Most of the time, cooperative emerge from pain due to experienced injustice from the existing dominant social, economic, & cultural systems. We cooperate together to solve the root cause of the pain / problem by adhering to cooperative principles. Common need defines the platform where social construction happens. This common need can also extend as common interest. But still, need provides the impetus to drive towards economic democracy. This pushes the community to strive against competition ridden economic system. Moreover, the common need is what that keeps the community together, even when individuals had their difference. Such situation is what that drives the community to have equal share and democratize the organization.


  1. Lack of Diversity
  2. Difference in commitment

Jointly Owned

Ownership of the cooperative effort plays a key role in erecting, commissioning, maintaining, & sharing it to next generation. The ownership method varies based on the type of cooperative people wish to create. In a worker owned cooperative, the ownership is shared among the worker members. This makes democratic control more concrete. When everybody has equal ownership, it provides more concrete reason to actively contribute with their labour, as well as actively participate in decision making. This means both power and responsibility at the same time driving the individual members to think with patience and rationality. This in-turn ensures solidarity between members.


  1. Financial autonomy


  1. Does everyone have the same salary?
  2. I have put in more money / effort than others, don't I deserve more salary / profit than them?

Democratic Control

Democracy can exist only when participation is active. Only when the members actively participate in democratic action will ensure existence of democracy. The following characteristics might significantly undermine the democratic control. Both practice and technology helps us to empower the democratic control.


  1. Confused Passive Listening : Some members listening passively during any decision making proposal, will create confusion for other participating members.

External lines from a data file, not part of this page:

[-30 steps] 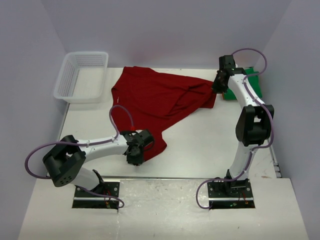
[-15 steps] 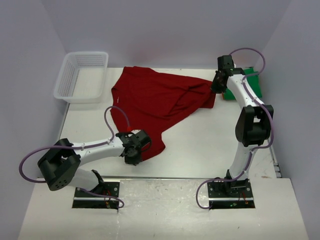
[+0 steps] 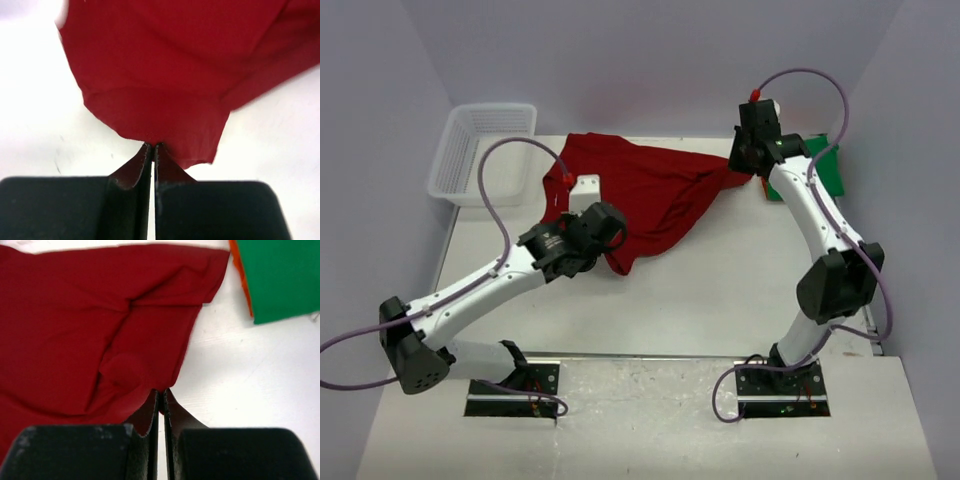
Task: Fold and stack the t-shirts
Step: Flatten out the tshirt
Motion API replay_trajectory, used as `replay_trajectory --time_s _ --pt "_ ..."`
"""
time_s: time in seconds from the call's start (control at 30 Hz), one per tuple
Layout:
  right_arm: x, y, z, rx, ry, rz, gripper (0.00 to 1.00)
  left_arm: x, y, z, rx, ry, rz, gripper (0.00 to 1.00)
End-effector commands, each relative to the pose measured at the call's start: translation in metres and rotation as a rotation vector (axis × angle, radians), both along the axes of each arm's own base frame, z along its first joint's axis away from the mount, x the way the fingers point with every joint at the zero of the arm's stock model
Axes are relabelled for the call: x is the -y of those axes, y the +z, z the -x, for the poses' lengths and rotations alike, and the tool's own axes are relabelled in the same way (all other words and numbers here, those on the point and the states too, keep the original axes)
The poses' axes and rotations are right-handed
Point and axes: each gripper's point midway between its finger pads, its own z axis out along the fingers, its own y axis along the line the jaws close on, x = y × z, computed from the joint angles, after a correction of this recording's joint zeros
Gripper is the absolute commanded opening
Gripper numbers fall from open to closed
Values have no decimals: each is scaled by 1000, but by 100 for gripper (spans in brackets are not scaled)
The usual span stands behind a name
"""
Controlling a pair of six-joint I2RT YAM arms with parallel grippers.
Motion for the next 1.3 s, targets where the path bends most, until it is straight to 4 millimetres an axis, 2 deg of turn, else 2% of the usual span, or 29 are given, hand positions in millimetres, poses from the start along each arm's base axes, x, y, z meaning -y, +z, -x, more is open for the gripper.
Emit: replay_trajectory --time_s 0.0,0.07,0.1,0.17,0.2,0.27,0.3,0.43,0.47,0.63,0.67,0.83,0.9,0.93,0.97,1.0,1.03,1.07,1.13,1.27 --pt "10 95 20 217 11 61 0 -49 118 -21 312 111 -94 0" --pt "10 122 27 269 35 66 0 -57 152 -22 384 128 -88 0" --pt "11 133 30 289 45 81 0 -66 182 -22 442 143 -96 0" --pt "12 167 41 361 63 77 0 -81 214 -19 509 184 -93 0" --pt "11 177 44 378 87 89 0 -88 241 -16 559 186 -74 0" --pt "10 207 56 439 118 83 0 -97 268 -11 615 192 -51 0" --pt "8 215 61 454 142 92 0 -105 292 -6 666 186 -30 0" --pt "8 259 88 543 184 101 0 -124 344 7 765 183 -1 0" --pt "8 271 98 573 195 108 0 -130 362 12 798 175 15 0" --pt "7 313 140 696 256 88 0 -150 410 32 907 150 84 0" --pt "10 324 154 734 267 91 0 -159 424 40 938 143 89 0" --pt "15 359 201 847 317 72 0 -155 465 53 1025 11 113 0" --pt "15 367 215 881 344 57 0 -163 484 65 1081 -11 152 0" --pt "14 374 231 916 382 43 0 -160 491 70 1109 -47 175 0" --pt "15 377 239 934 395 36 0 -168 501 81 1151 -59 221 0" --pt "15 380 246 950 408 30 0 -168 506 87 1175 -81 244 0" --pt "19 386 262 987 418 23 0 -163 513 94 1208 -140 278 0" --pt "16 389 271 1008 452 8 0 -171 521 109 1252 -158 340 0" --pt "18 397 294 1071 487 -10 0 -166 530 126 1312 -246 404 0" --pt "15 408 327 1151 547 -65 0 -176 539 154 1394 -301 516 0"
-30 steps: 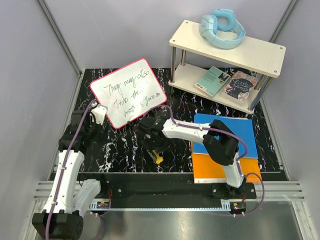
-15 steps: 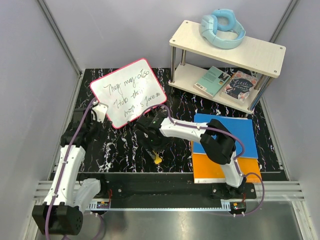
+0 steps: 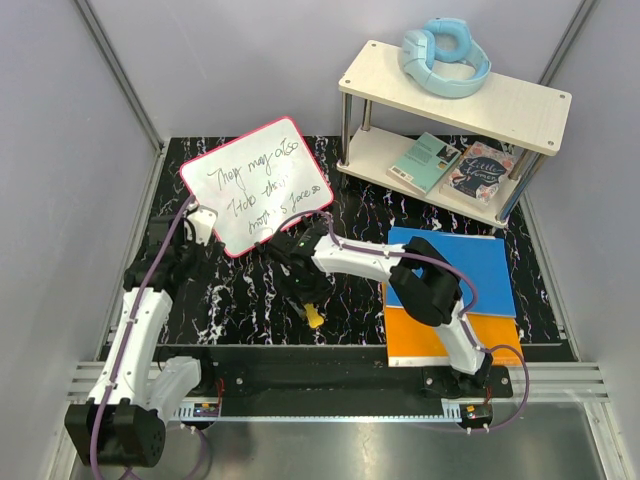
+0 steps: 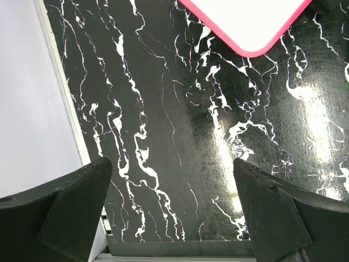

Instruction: Erase the whiteboard

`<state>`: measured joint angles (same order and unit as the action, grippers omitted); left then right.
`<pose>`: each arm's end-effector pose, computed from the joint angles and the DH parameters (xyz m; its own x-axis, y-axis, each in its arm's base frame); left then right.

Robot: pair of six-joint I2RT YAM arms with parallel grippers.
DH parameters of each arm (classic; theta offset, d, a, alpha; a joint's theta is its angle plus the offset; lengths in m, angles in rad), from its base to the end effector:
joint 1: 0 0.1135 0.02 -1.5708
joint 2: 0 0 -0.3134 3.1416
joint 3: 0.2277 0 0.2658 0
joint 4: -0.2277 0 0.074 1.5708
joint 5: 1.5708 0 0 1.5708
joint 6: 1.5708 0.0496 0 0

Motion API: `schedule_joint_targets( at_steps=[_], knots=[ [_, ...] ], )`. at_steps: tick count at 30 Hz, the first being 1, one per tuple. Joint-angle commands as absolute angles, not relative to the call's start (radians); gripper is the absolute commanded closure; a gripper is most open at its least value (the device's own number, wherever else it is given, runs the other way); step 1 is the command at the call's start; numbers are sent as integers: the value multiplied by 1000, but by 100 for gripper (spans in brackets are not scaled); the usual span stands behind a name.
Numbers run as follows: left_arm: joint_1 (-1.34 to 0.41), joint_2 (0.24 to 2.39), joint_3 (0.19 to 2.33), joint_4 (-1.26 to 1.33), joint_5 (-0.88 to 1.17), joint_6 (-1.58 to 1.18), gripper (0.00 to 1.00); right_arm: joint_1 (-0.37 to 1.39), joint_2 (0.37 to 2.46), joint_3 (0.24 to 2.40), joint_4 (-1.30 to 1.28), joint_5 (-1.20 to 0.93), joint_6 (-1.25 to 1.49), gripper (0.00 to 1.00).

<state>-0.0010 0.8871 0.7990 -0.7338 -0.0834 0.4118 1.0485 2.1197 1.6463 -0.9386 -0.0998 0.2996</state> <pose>0.1693 0.0040 0.3030 -0.6935 0.3996 -0.5995 0.2421 0.9130 0.3284 0.2256 0.4019 0.1944 -0.7275 -0.6752 -0.1221 -0.6861 0.7138 0.1407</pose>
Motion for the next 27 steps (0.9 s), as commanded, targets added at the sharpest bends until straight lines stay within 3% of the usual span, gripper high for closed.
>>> schedule_joint_targets(
  at_steps=[1, 4, 8, 12, 17, 22, 27],
  knots=[
    [-2, 893, 787, -684, -112, 423, 1, 1057, 2172, 1715, -965, -118, 296, 34],
    [-2, 894, 788, -678, -117, 425, 1, 1057, 2192, 1727, -980, -103, 299, 45],
    [20, 903, 798, -666, -120, 430, 1, 1055, 2201, 1735, -992, -100, 304, 52],
    [34, 939, 816, -640, -115, 416, 1, 1055, 2197, 1740, -997, -81, 311, 76],
    [78, 1051, 871, -620, -51, 376, 1, 1057, 2154, 1730, -986, -35, 318, 84],
    [254, 1219, 949, -615, 179, 327, 1, 1051, 2103, 1736, -970, 37, 340, 94],
    [475, 1385, 1035, -646, 601, 319, 1, 997, 2057, 1741, -911, 18, 388, 96]
  ],
)
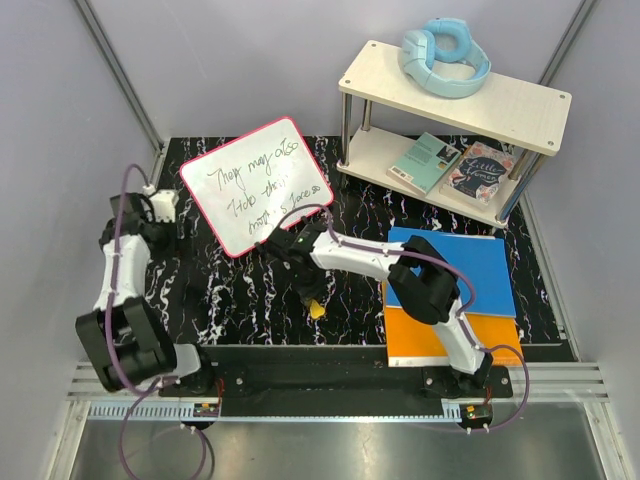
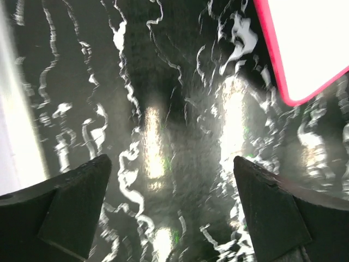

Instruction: Erase the whiteboard

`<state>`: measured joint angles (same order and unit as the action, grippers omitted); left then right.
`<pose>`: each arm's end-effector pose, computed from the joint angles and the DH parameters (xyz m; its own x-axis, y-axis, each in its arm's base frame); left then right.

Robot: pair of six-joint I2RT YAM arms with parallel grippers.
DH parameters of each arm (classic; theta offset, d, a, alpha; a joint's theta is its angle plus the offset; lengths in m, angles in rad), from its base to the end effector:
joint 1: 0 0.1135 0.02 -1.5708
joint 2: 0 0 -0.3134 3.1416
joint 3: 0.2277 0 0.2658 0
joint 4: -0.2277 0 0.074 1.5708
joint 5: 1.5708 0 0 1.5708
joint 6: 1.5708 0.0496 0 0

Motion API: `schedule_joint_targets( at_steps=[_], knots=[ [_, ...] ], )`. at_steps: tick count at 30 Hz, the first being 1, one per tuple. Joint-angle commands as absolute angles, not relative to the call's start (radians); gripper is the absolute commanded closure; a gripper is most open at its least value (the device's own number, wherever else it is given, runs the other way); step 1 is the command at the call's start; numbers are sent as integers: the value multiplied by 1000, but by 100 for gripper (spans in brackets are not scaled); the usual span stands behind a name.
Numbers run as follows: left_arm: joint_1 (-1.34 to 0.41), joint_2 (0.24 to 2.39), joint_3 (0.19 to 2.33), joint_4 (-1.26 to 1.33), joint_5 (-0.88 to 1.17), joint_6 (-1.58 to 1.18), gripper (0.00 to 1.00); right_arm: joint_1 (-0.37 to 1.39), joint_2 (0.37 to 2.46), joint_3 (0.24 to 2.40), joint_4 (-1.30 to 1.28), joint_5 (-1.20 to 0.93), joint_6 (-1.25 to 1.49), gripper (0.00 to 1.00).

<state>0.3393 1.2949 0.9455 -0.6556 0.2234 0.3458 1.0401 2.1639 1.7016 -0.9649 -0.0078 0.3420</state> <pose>0.2527 0.0775 0.2795 -0.8210 0.0608 -0.5677 0.0699 0.9975 0.0058 0.2382 0.4067 0.1893 -0.7613 -0.6347 -0.1322 -0.6450 0.7622 0.0553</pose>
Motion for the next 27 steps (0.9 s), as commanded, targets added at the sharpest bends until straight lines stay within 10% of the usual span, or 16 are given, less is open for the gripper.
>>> schedule_joint_targets(
  at_steps=[1, 11, 27],
  knots=[
    [503, 1408, 1045, -656, 668, 319, 1, 985, 2040, 1741, -885, 14, 394, 97],
    [634, 1788, 1212, -707, 1356, 376, 1, 844, 1997, 1770, -689, -47, 449, 100],
    [485, 2011, 1453, -588, 1230, 293, 11, 752, 2246, 2137, -654, -150, 477, 100]
  ],
)
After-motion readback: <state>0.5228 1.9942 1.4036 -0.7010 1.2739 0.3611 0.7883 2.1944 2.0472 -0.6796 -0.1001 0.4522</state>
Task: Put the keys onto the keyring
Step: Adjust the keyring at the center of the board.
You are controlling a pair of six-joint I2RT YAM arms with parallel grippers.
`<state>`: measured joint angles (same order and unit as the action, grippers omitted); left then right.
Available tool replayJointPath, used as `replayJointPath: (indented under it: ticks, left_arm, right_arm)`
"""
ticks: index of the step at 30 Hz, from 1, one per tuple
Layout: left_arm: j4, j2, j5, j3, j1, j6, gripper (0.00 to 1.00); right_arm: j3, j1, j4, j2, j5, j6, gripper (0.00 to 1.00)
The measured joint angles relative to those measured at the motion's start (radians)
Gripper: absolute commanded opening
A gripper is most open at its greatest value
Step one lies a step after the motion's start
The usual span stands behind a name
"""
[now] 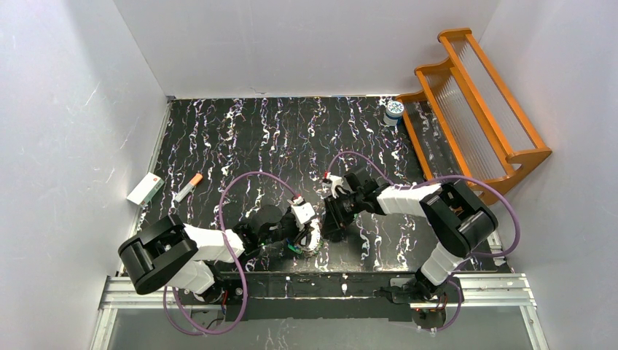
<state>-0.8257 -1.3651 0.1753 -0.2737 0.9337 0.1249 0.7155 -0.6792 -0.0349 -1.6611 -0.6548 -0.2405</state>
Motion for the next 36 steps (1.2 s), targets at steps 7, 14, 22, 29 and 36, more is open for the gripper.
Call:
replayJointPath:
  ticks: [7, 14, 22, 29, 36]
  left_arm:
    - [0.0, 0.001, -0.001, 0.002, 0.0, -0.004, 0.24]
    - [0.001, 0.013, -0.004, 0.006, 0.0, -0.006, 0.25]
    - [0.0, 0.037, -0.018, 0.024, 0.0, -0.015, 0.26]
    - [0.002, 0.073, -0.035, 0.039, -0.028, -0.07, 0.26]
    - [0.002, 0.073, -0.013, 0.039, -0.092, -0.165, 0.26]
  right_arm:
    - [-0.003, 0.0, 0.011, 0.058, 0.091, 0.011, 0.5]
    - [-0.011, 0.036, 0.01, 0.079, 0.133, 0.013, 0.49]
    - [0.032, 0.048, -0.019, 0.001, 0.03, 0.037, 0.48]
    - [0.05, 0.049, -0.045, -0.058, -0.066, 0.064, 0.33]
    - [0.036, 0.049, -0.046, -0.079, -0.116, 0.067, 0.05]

Either the cooperative should not take their vote counted or else the member need to abstain themselves from the process clearing the confusion. The community can take some effort to confirm the stand of passive member. After all any member has the fundamental right to listen. Confusions are ok, as long as it is communicated during the democratic process.


  1. Should I discuss everything with everyone? Where is the line?
  2. What if others don't agree? Can't I still do whatever I want?